----- DATASET ENTRIES -----
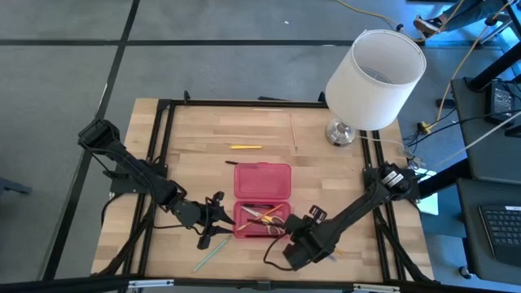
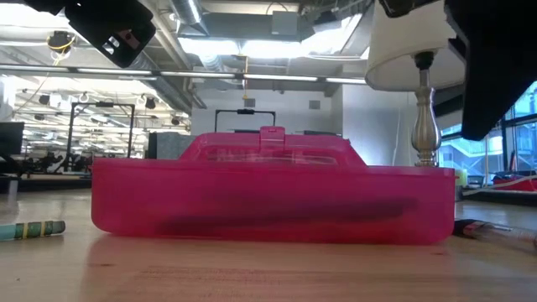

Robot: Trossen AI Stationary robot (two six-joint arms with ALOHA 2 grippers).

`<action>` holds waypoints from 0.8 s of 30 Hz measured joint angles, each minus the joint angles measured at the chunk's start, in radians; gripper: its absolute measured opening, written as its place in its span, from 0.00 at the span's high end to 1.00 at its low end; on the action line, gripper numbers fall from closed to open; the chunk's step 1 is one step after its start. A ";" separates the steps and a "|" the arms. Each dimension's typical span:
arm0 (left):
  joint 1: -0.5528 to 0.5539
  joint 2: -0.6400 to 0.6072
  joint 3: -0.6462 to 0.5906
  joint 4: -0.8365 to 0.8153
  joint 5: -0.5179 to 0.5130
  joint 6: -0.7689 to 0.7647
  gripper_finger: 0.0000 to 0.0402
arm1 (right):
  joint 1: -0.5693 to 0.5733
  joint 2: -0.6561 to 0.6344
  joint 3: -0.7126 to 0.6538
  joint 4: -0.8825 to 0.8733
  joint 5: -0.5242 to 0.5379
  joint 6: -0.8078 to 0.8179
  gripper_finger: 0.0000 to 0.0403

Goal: Pick & place school supplies into a supply box
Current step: Put the black pen into the red supply box

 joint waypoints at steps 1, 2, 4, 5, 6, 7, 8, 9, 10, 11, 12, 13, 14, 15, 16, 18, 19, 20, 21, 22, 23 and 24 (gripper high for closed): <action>0.000 0.000 0.000 0.000 0.000 0.000 0.71 | 0.000 0.000 -0.002 -0.002 0.001 -0.001 0.64; 0.000 0.000 0.000 0.000 0.000 0.000 0.71 | 0.001 0.000 -0.002 -0.003 0.006 -0.004 0.64; 0.000 0.000 0.000 0.000 0.000 0.001 0.71 | 0.001 0.000 -0.002 0.005 0.008 -0.014 0.64; 0.000 0.000 0.000 0.000 0.000 0.001 0.71 | 0.001 0.000 -0.002 0.011 0.007 -0.015 0.64; 0.000 0.000 0.000 0.000 0.000 0.001 0.71 | 0.001 0.000 -0.002 0.020 0.012 -0.015 0.64; 0.000 0.000 0.000 0.000 0.000 0.001 0.71 | 0.001 0.000 -0.002 0.031 0.020 -0.014 0.64; 0.000 0.000 0.000 0.000 0.000 0.001 0.71 | 0.000 0.000 -0.002 0.040 0.025 -0.010 0.64; 0.000 0.000 0.000 0.000 0.000 0.001 0.71 | 0.000 0.000 -0.002 0.045 0.025 -0.004 0.64; 0.000 0.000 0.000 0.000 0.000 0.000 0.71 | 0.000 0.000 -0.002 0.049 0.025 0.004 0.64; 0.000 0.000 0.000 0.000 0.000 0.000 0.71 | 0.000 0.000 -0.002 0.051 0.025 0.008 0.64; 0.000 0.000 0.000 0.000 0.000 0.000 0.71 | 0.000 0.000 -0.002 0.050 0.025 0.012 0.63; 0.000 0.000 0.000 0.000 0.000 0.000 0.71 | 0.000 0.000 -0.002 0.048 0.026 0.027 0.61; 0.000 0.000 0.000 0.000 0.000 0.000 0.71 | 0.001 0.000 -0.002 0.044 0.035 0.046 0.59; 0.000 0.000 0.000 0.000 0.000 0.000 0.71 | 0.001 0.000 -0.002 0.035 0.048 0.067 0.57; 0.000 0.000 0.000 0.000 0.000 0.000 0.71 | 0.001 0.000 -0.002 0.028 0.054 0.081 0.55; 0.000 0.000 0.000 0.000 0.000 0.000 0.71 | 0.001 0.000 -0.002 0.023 0.063 0.058 0.52; 0.000 0.000 0.000 0.000 0.000 0.000 0.71 | 0.001 0.000 -0.002 0.023 0.058 0.050 0.51; 0.000 0.000 0.000 0.000 0.000 0.000 0.71 | 0.003 0.000 -0.002 0.025 0.057 0.049 0.50; 0.000 0.000 0.000 0.000 0.000 0.000 0.71 | 0.005 0.000 -0.002 0.026 0.058 0.061 0.49; 0.000 0.000 0.000 0.000 0.000 0.000 0.71 | 0.006 0.000 -0.002 0.022 0.058 0.088 0.49; 0.000 0.000 0.000 0.000 0.000 0.000 0.71 | 0.006 0.000 -0.002 0.012 0.061 0.122 0.49; 0.000 0.000 0.000 0.000 0.000 0.000 0.71 | 0.007 0.000 -0.002 -0.002 0.060 0.150 0.49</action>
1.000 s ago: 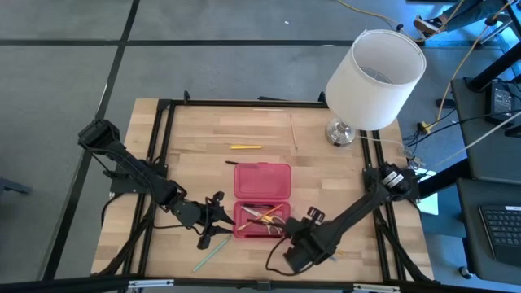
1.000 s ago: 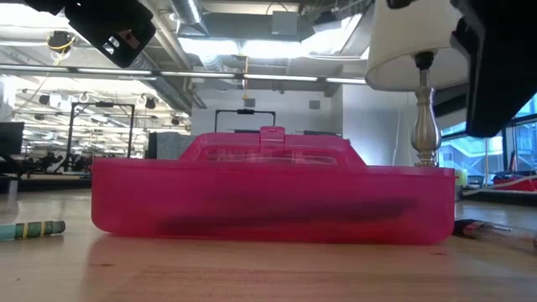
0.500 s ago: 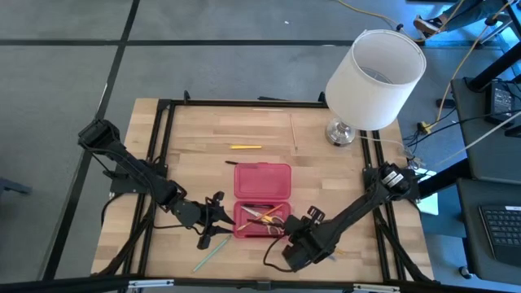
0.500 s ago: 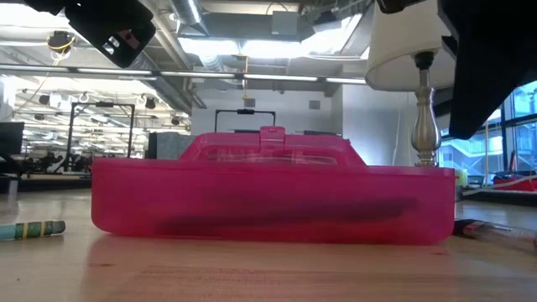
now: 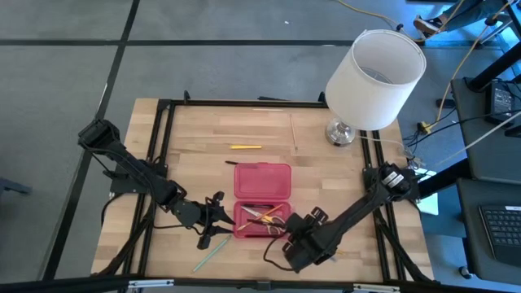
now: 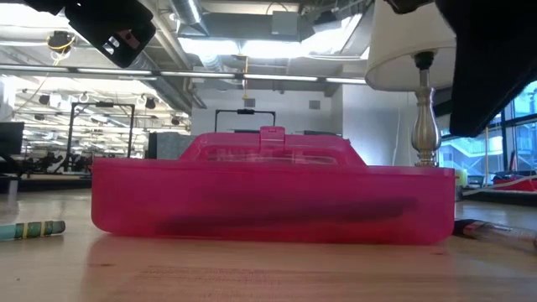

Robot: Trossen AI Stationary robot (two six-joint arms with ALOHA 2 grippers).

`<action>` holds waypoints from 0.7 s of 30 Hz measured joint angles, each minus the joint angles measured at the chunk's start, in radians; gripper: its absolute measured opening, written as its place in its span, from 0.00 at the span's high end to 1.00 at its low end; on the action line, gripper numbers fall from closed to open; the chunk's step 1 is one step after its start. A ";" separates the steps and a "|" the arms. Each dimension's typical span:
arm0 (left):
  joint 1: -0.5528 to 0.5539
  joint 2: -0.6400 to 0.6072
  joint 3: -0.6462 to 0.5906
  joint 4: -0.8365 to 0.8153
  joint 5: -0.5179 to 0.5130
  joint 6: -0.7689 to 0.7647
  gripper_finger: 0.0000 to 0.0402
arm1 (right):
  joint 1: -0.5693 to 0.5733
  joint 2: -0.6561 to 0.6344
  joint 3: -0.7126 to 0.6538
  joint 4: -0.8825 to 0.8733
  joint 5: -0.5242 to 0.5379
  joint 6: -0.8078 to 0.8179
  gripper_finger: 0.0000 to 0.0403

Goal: Pick & place school supplies into a supply box
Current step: Put the black pen into the red supply box

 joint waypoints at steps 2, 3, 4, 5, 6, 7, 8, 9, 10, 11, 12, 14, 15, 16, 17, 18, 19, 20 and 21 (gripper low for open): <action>0.000 0.000 0.000 0.000 0.000 0.000 0.71 | 0.000 0.000 0.000 -0.028 -0.001 0.016 0.50; 0.000 0.000 0.000 0.000 0.000 -0.001 0.71 | 0.002 0.000 0.000 -0.044 0.000 0.017 0.50; 0.000 0.000 0.000 0.000 0.000 0.000 0.71 | 0.003 0.000 0.000 -0.056 0.002 0.016 0.51; 0.000 0.000 0.000 0.000 0.000 0.000 0.71 | 0.005 0.000 0.000 -0.065 0.002 0.015 0.52; 0.000 0.000 0.000 0.000 0.000 0.000 0.71 | 0.009 0.000 0.000 -0.076 0.002 0.014 0.53; 0.000 0.000 0.000 0.000 0.000 -0.001 0.71 | 0.012 -0.001 0.000 -0.089 0.001 0.014 0.53; 0.000 0.000 0.000 0.000 0.000 -0.001 0.71 | 0.016 -0.003 0.000 -0.106 0.001 0.014 0.54; 0.000 0.000 0.000 0.000 0.000 -0.001 0.71 | 0.018 -0.005 0.000 -0.124 0.000 0.014 0.54; 0.000 0.000 0.000 0.000 0.000 0.000 0.71 | 0.020 -0.007 0.000 -0.139 -0.001 0.014 0.54; 0.000 0.000 0.000 0.000 0.000 -0.001 0.71 | 0.021 -0.007 0.000 -0.155 -0.001 0.015 0.55; 0.000 0.000 0.000 0.000 0.000 -0.001 0.71 | 0.023 -0.007 0.000 -0.165 -0.004 0.015 0.55; 0.000 0.000 0.000 0.000 0.000 -0.001 0.71 | 0.025 -0.007 0.000 -0.191 -0.017 0.014 0.55; 0.000 0.000 0.000 0.000 0.000 -0.002 0.71 | 0.025 -0.007 0.000 -0.208 -0.025 0.014 0.55; 0.000 0.000 0.000 0.000 0.001 -0.002 0.71 | 0.026 -0.007 0.000 -0.224 -0.036 0.014 0.55; 0.000 0.000 0.000 0.000 0.001 -0.002 0.71 | 0.026 -0.007 0.000 -0.240 -0.045 0.014 0.55; 0.000 0.000 0.000 0.000 0.001 -0.002 0.71 | 0.026 -0.007 0.000 -0.258 -0.047 0.013 0.55; 0.000 0.000 0.000 0.000 0.001 -0.006 0.71 | 0.027 -0.007 0.000 -0.282 -0.047 0.013 0.55; 0.000 0.000 0.000 0.000 0.001 -0.017 0.71 | 0.027 -0.007 0.000 -0.308 -0.047 0.013 0.55; 0.000 0.000 0.000 0.000 0.001 -0.032 0.71 | 0.028 -0.007 0.000 -0.328 -0.051 0.010 0.55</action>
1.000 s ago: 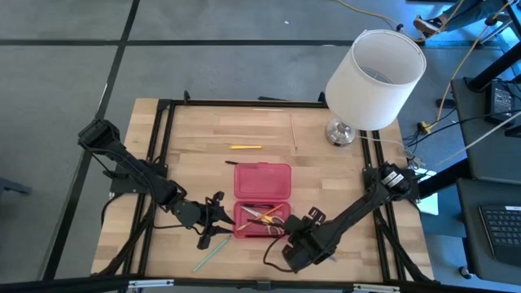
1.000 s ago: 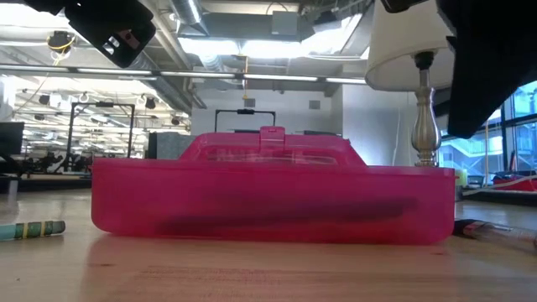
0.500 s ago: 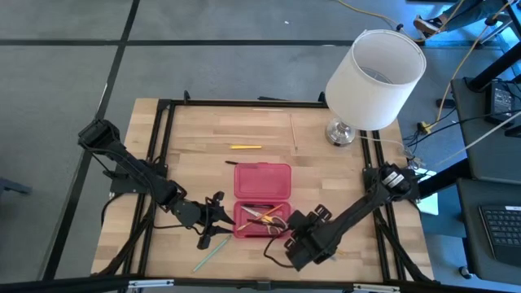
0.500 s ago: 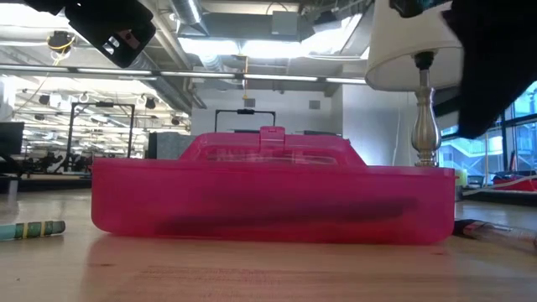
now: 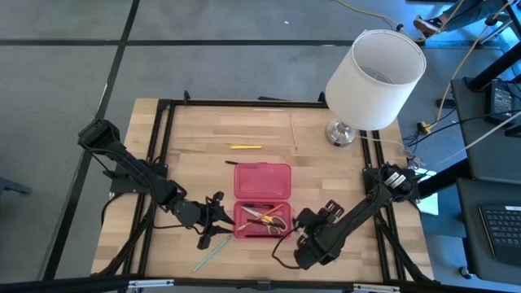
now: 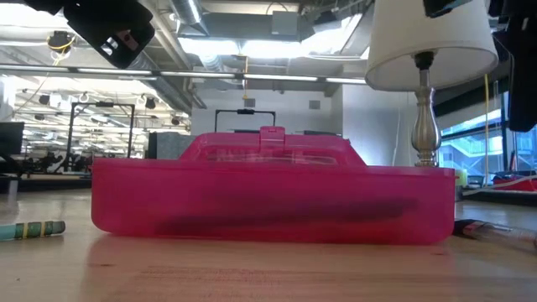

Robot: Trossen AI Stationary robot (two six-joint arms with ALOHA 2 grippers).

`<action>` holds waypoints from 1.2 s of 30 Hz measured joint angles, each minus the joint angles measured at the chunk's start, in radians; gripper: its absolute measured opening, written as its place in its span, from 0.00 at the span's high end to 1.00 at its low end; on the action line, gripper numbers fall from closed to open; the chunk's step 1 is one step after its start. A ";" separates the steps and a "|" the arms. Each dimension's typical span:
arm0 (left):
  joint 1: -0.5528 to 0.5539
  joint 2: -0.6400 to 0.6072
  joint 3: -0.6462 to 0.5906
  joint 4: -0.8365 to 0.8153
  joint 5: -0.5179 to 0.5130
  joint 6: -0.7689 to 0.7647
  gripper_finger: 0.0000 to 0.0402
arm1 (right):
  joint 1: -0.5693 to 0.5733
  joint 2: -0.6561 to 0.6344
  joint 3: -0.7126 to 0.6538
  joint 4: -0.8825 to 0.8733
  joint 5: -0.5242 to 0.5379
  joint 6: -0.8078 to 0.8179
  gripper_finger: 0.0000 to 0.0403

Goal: Pick & place school supplies into a supply box
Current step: Put the black pen into the red supply box

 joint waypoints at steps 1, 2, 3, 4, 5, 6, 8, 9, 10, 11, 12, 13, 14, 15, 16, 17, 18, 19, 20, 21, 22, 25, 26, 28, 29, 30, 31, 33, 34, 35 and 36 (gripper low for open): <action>0.000 0.000 0.000 0.000 0.000 -0.015 0.71 | 0.002 0.000 0.000 -0.018 -0.001 0.000 0.55; 0.000 0.000 0.000 0.000 0.000 -0.029 0.71 | 0.004 0.000 0.000 -0.037 0.002 0.001 0.55; 0.000 0.000 0.000 0.000 0.000 -0.042 0.71 | 0.007 0.000 0.000 -0.051 0.004 0.005 0.55; 0.000 0.000 0.000 0.000 0.000 -0.049 0.71 | 0.010 0.000 0.000 -0.060 0.008 0.004 0.55; 0.000 0.000 0.000 0.000 0.000 -0.053 0.71 | 0.013 0.000 0.000 -0.070 0.029 0.003 0.55; 0.000 0.000 0.000 0.000 0.000 -0.053 0.71 | 0.018 0.000 -0.001 -0.076 0.067 0.003 0.55; 0.000 0.000 0.000 0.000 0.000 -0.051 0.71 | 0.023 -0.002 -0.010 -0.069 0.126 0.000 0.55; 0.000 0.000 0.000 0.000 0.000 -0.048 0.71 | 0.024 -0.002 -0.011 -0.053 0.139 0.001 0.55; 0.000 0.000 0.000 0.000 0.000 -0.048 0.71 | 0.025 -0.002 -0.011 -0.032 0.142 0.001 0.55; 0.000 0.000 0.000 0.000 0.000 -0.048 0.71 | 0.025 -0.001 -0.012 -0.013 0.141 0.005 0.55; 0.000 0.000 0.000 0.000 0.000 -0.048 0.71 | 0.026 0.000 -0.018 0.004 0.143 0.005 0.55; 0.000 0.000 0.000 0.000 0.000 -0.048 0.71 | 0.029 0.002 -0.024 0.016 0.155 0.004 0.55; 0.000 0.000 0.000 0.000 0.000 -0.048 0.71 | 0.032 0.003 -0.034 0.019 0.169 0.000 0.55; 0.000 0.000 0.000 0.000 0.000 -0.047 0.71 | 0.033 0.003 -0.047 0.009 0.171 0.000 0.55; 0.000 0.000 0.000 0.000 0.000 -0.046 0.71 | 0.036 0.000 -0.063 -0.009 0.170 0.004 0.55; 0.000 0.000 0.000 0.000 0.000 -0.046 0.71 | 0.039 -0.005 -0.081 -0.021 0.164 0.005 0.55; 0.000 0.000 0.000 0.000 0.000 -0.046 0.71 | 0.043 -0.015 -0.104 -0.019 0.160 0.008 0.55; 0.000 0.000 0.000 0.000 0.000 -0.045 0.71 | 0.047 -0.031 -0.130 -0.012 0.160 0.016 0.55; 0.000 0.000 0.000 0.000 0.000 -0.045 0.71 | 0.052 -0.051 -0.158 0.001 0.160 0.035 0.55; 0.000 0.000 0.000 0.000 0.000 -0.045 0.71 | 0.059 -0.078 -0.194 0.030 0.159 0.055 0.55; 0.000 0.000 0.000 0.000 0.000 -0.045 0.71 | 0.068 -0.105 -0.229 0.066 0.153 0.063 0.55; 0.000 0.000 0.000 0.000 0.000 -0.045 0.71 | 0.093 -0.214 -0.338 0.207 0.146 0.113 0.55; 0.000 0.000 0.000 0.000 0.000 -0.045 0.71 | 0.098 -0.256 -0.374 0.269 0.144 0.132 0.55; 0.000 0.000 0.000 0.000 0.000 -0.045 0.71 | 0.102 -0.322 -0.433 0.417 0.140 0.163 0.55; 0.000 0.000 0.000 0.000 0.000 -0.045 0.71 | 0.102 -0.353 -0.458 0.496 0.139 0.180 0.55; 0.000 0.000 0.000 0.000 -0.001 -0.045 0.71 | 0.101 -0.379 -0.483 0.574 0.139 0.184 0.55; 0.000 0.000 0.000 0.000 -0.001 -0.045 0.71 | 0.099 -0.400 -0.504 0.648 0.139 0.183 0.55; 0.000 0.000 0.000 0.000 -0.001 -0.045 0.71 | 0.091 -0.423 -0.538 0.791 0.139 0.162 0.55; 0.000 0.000 0.000 0.000 -0.001 -0.045 0.71 | 0.087 -0.427 -0.555 0.845 0.138 0.149 0.55; 0.000 0.000 0.000 0.000 -0.001 -0.045 0.71 | 0.082 -0.428 -0.569 0.889 0.138 0.126 0.55; 0.000 0.000 0.000 0.000 -0.001 -0.045 0.71 | 0.076 -0.427 -0.580 0.931 0.138 0.103 0.55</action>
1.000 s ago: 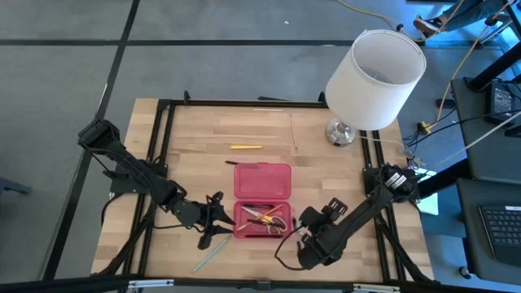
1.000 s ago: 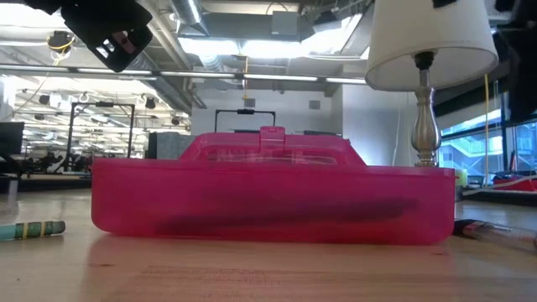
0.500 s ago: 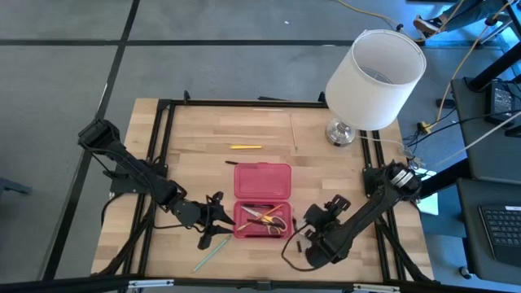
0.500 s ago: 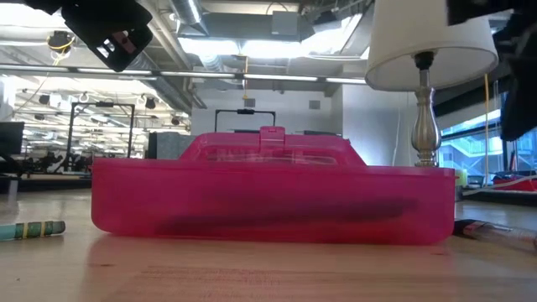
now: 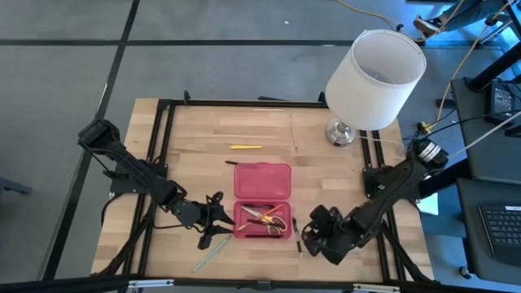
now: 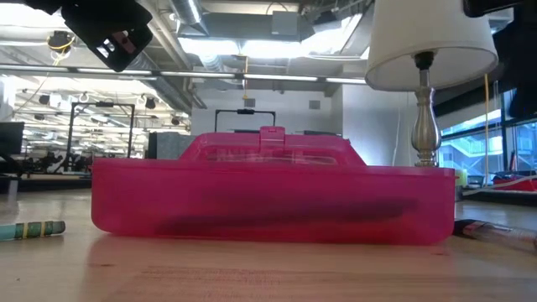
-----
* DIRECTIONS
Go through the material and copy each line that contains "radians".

* ANSWER BOX
`<action>` holds waypoints from 0.8 s of 30 Hz measured joint angles, each minus the joint angles measured at the chunk's start, in radians; gripper: its absolute measured opening, written as its place in its span, from 0.00 at the span's high end to 1.00 at its low end; on the action line, gripper numbers fall from closed to open; the chunk's step 1 is one step after its start. A ";" separates the steps and a "|" the arms. Each dimension's typical span:
`<action>` holds waypoints from 0.7 s of 30 Hz measured joint angles, each minus the joint angles measured at the chunk's start, in radians; gripper: its absolute measured opening, written as its place in its span, from 0.00 at the span's high end to 1.00 at its low end; on the action line, gripper numbers fall from closed to open; the chunk's step 1 is one step after its start. A ";" separates the steps and a "|" the arms. Each dimension's typical span:
`<action>` holds waypoints from 1.2 s of 30 Hz measured joint angles, each minus the joint angles measured at the chunk's start, in radians; gripper: its absolute measured opening, written as its place in its span, from 0.00 at the span's high end to 1.00 at its low end; on the action line, gripper numbers fall from closed to open; the chunk's step 1 is one step after its start. A ";" separates the steps and a "|" the arms. Each dimension's typical span:

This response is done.